It's Saturday morning, and although I know I should be poring over literature every waking moment I am not. It's pouring out there, which instantly propels me into a happy mood, especially when I have spent the last 15 minutes playing with Pacman courtesy of Google. If you've been hiding under a rock or in a closet (come out already) for the past 12 hours just go to the Google homepage and you'll know what I'm talking about. I read somewhere that it's going to be up for 48 hours, so go now and get your fix of Pacman-induced adrenaline rush! Click "Insert Coin" and the game starts - click it twice and you get a two-player game with Mrs. Pacman too, controlled with the awsd keys.
Awesome rain, thunder and lightning. I hope it doesn't clear too much for this afternoon's dragonboat training. Speaking of which, I got some pictures on last week's race from Hailey through Facebook and here they are:
The paddles.
The boats lined up pre-race. The race was held at Boat Quay.

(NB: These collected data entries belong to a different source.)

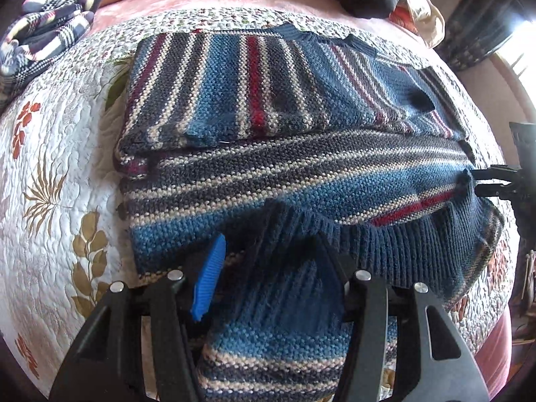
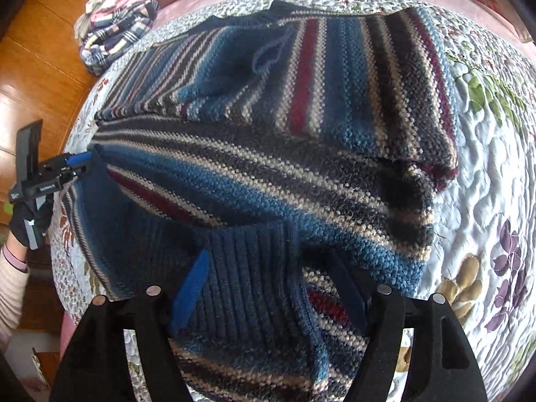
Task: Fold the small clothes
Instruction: 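Lift the hem with both tools and fold it over toward the collar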
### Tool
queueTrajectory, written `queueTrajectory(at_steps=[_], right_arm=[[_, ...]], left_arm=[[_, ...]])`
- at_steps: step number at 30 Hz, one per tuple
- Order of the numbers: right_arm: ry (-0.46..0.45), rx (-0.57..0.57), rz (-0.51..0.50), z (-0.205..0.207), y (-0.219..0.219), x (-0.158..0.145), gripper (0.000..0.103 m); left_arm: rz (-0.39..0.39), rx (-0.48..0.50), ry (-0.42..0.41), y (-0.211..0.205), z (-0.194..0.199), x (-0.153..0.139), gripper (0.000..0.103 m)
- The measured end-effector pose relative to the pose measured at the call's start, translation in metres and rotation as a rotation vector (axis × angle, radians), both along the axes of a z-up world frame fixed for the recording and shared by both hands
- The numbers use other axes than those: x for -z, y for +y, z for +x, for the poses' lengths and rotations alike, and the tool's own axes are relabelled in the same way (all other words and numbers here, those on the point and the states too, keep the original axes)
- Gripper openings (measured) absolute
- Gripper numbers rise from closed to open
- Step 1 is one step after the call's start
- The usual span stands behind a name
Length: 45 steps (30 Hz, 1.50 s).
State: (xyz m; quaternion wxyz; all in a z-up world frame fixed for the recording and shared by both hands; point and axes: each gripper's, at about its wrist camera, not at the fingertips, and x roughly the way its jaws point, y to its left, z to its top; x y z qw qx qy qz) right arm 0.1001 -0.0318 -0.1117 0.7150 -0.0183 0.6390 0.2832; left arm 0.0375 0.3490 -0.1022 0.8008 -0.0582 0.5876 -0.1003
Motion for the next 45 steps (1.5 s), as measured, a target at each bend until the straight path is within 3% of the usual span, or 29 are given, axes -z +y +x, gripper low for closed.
queueTrajectory(at_steps=[3,5,7,8,9,10,12,17,25,35,45], right_arm=[[-0.046,-0.046,-0.037,-0.006,0.007,0.0,0.067],[-0.069,-0.079,-0.059,-0.012,0.01,-0.002,0.043],[-0.073,-0.088,-0.048,-0.016,0.01,-0.005,0.027],[-0.074,-0.089,-0.041,-0.017,0.01,-0.007,0.019],[-0.073,-0.084,-0.032,-0.017,0.008,-0.009,0.016],[-0.073,-0.077,-0.021,-0.019,0.006,-0.012,0.015],[-0.091,-0.073,-0.012,-0.024,0.004,-0.016,0.014],[-0.112,-0.012,0.056,-0.034,-0.015,-0.038,0.014],[-0.207,0.041,0.138,-0.027,-0.027,-0.094,0.012],[-0.344,0.09,0.129,0.044,-0.008,-0.154,0.011],[-0.376,0.172,0.037,0.146,0.01,-0.149,0.011]], left_arm=[[0.027,0.016,-0.006,-0.005,0.002,0.002,0.054],[0.043,0.013,-0.004,-0.006,0.003,0.003,0.053],[0.042,0.006,-0.008,-0.006,0.0,0.002,0.044],[0.035,0.007,-0.01,-0.008,-0.001,0.001,0.032],[0.042,0.008,-0.016,-0.011,-0.002,-0.001,0.027],[0.051,0.013,-0.02,-0.013,-0.005,-0.002,0.018],[0.087,0.015,-0.045,-0.018,-0.013,-0.007,0.009],[0.07,-0.031,-0.106,-0.013,-0.031,-0.026,0.008],[0.071,-0.148,-0.279,-0.004,-0.036,-0.089,0.007],[0.071,-0.222,-0.433,-0.002,0.033,-0.144,0.007],[0.116,-0.25,-0.497,0.003,0.129,-0.143,0.008]])
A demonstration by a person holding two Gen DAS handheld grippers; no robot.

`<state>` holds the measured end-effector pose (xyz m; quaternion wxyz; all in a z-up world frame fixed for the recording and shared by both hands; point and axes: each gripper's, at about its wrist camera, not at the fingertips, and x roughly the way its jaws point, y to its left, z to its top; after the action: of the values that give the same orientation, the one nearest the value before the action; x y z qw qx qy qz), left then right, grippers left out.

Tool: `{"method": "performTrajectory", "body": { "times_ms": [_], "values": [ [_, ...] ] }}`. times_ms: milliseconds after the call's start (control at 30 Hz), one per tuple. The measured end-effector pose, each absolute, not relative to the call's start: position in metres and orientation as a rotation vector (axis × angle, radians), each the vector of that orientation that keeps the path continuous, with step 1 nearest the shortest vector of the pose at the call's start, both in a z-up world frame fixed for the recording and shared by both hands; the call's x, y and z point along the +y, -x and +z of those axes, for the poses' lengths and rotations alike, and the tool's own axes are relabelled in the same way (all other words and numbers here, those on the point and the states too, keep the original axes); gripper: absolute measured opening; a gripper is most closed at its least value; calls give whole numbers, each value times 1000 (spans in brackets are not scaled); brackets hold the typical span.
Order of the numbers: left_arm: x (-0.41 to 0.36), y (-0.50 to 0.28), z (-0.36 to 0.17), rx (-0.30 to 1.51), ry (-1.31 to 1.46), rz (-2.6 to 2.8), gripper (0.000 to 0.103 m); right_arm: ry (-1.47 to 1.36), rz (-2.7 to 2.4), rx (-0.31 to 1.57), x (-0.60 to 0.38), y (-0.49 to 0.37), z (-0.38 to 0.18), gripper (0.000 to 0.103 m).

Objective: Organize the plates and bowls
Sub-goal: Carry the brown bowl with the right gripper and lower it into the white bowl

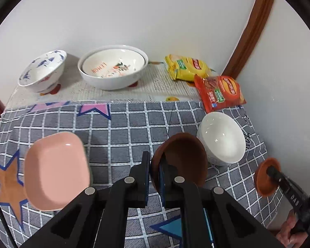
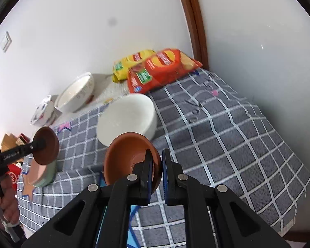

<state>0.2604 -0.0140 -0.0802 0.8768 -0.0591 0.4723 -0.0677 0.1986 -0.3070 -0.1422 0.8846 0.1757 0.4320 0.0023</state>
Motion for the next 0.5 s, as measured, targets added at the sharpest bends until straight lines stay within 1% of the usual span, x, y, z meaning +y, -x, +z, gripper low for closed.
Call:
{"method": "performTrajectory", "body": {
  "times_ms": [233, 500],
  "values": [
    [6, -251, -72, 975, 137, -116, 8, -360, 19, 857, -300, -214, -118, 9],
    [27, -259, -74, 971, 171, -87, 8, -295, 34, 885, -280, -251, -122, 9]
  ]
}}
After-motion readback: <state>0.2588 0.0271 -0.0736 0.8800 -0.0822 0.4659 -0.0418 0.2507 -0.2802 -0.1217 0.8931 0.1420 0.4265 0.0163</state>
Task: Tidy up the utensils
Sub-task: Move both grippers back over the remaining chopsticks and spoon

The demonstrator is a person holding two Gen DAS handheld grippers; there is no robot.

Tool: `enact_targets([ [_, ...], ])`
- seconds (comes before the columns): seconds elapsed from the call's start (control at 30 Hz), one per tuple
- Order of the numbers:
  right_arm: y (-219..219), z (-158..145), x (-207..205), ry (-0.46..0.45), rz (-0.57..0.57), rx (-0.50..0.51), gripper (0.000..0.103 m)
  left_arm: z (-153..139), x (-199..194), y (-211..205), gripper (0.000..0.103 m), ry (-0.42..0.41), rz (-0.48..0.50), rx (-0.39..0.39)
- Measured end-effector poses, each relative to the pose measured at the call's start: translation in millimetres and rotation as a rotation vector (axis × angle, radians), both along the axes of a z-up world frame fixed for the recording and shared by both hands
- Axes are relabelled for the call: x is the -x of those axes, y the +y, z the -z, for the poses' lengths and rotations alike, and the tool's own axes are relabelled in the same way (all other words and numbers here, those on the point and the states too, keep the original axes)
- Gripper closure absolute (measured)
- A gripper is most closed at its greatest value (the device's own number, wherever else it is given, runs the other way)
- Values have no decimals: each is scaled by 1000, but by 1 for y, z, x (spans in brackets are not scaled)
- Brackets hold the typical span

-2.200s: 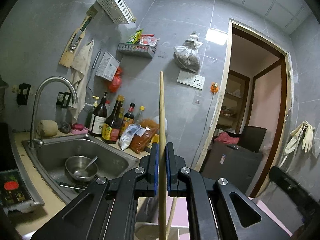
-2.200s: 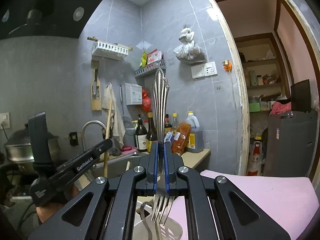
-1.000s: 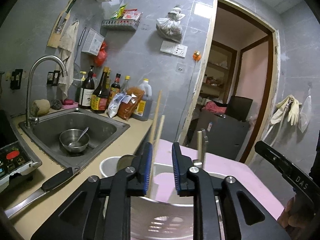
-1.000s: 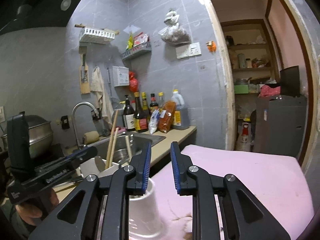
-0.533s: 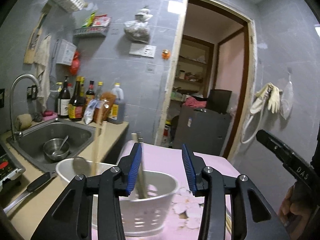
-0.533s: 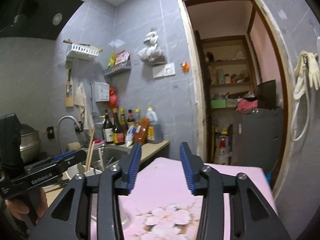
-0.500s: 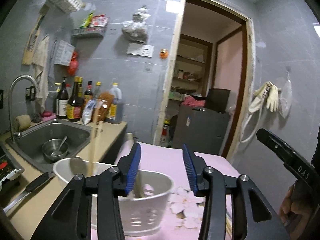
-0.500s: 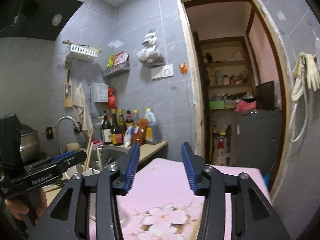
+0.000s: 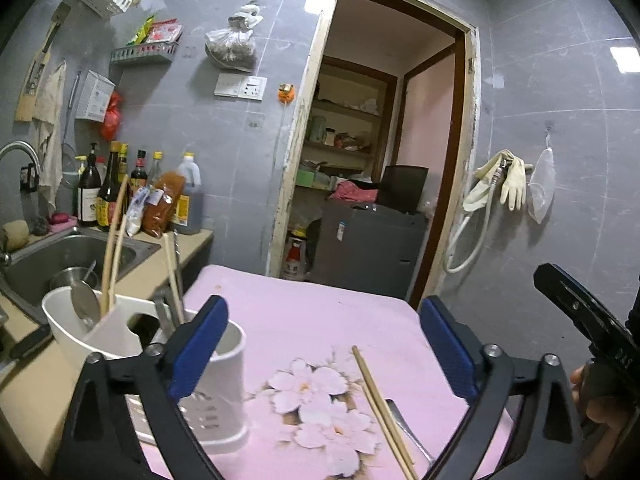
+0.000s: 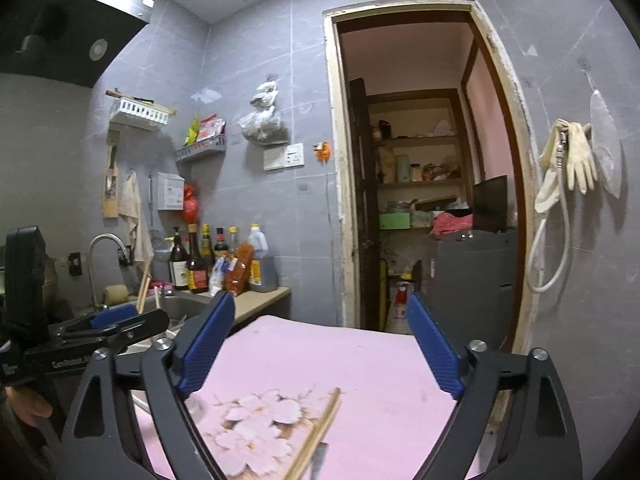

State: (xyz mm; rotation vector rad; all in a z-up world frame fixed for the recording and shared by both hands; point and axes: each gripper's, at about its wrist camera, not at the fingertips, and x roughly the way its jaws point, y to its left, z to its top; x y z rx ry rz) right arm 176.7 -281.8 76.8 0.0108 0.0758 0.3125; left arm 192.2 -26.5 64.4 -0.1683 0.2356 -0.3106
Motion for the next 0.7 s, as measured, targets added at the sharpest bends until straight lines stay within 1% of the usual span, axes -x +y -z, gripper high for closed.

This is the British Dragons Team A Women. (I was in Team B.) There are 10 in the team, and as you can see there's a variety of nationalities: Indonesian, British, Chinese (Hong Kong), Singaporean, Dutch... so it isn't exactly a British team. The guy back there is the cox, one of the best paddlers in our team. He's Polish. The guy in front's the drummer, though we usually don't have one when we practise. This boat's shorter than the ones we usually paddle in, which are the 20-person boats like the one below.
I'm not sure if this is the mixed team or the men's team of the Brits, but it's a 20-person boat although there's only 18 paddlers. The pose that they're all holding is when the cox yells "Paddles up!" and they go "Up!" - the next second they will be paddling beautifully in unison.
This is our coach Jason, who used to paddle for the national team I think. He's our very own Kungfu Panda, because he always dresses in a white t-shirt and has a black lifejacket on, and because he constantly wears shades under the sun forming tan lines around his eyes hahaha. His shirt says "Longer, Harder, Deeper" which is kind of a chant that we have, that still manages to inspire sexual innuendos that never get old. Comic relief when you feel like your arms are going to drop off.
Guys bailing out water from a capsized boat. Apparently the 10-person boats capsize pretty easily.
This is the zoom out shot of Boat Quay. Trainings at Kallang River are not as glamorous with the skyline and everything, and this is a really short race track, not even 200metres as they claim. The race track is lined by the little round dots that you see in the distance, the buoys.
The next race that they have is in Putrajaya I think, but because that weekend I'll be jetting off to Europe I won't be able to participate. Oh well. There'll be more races when I get back.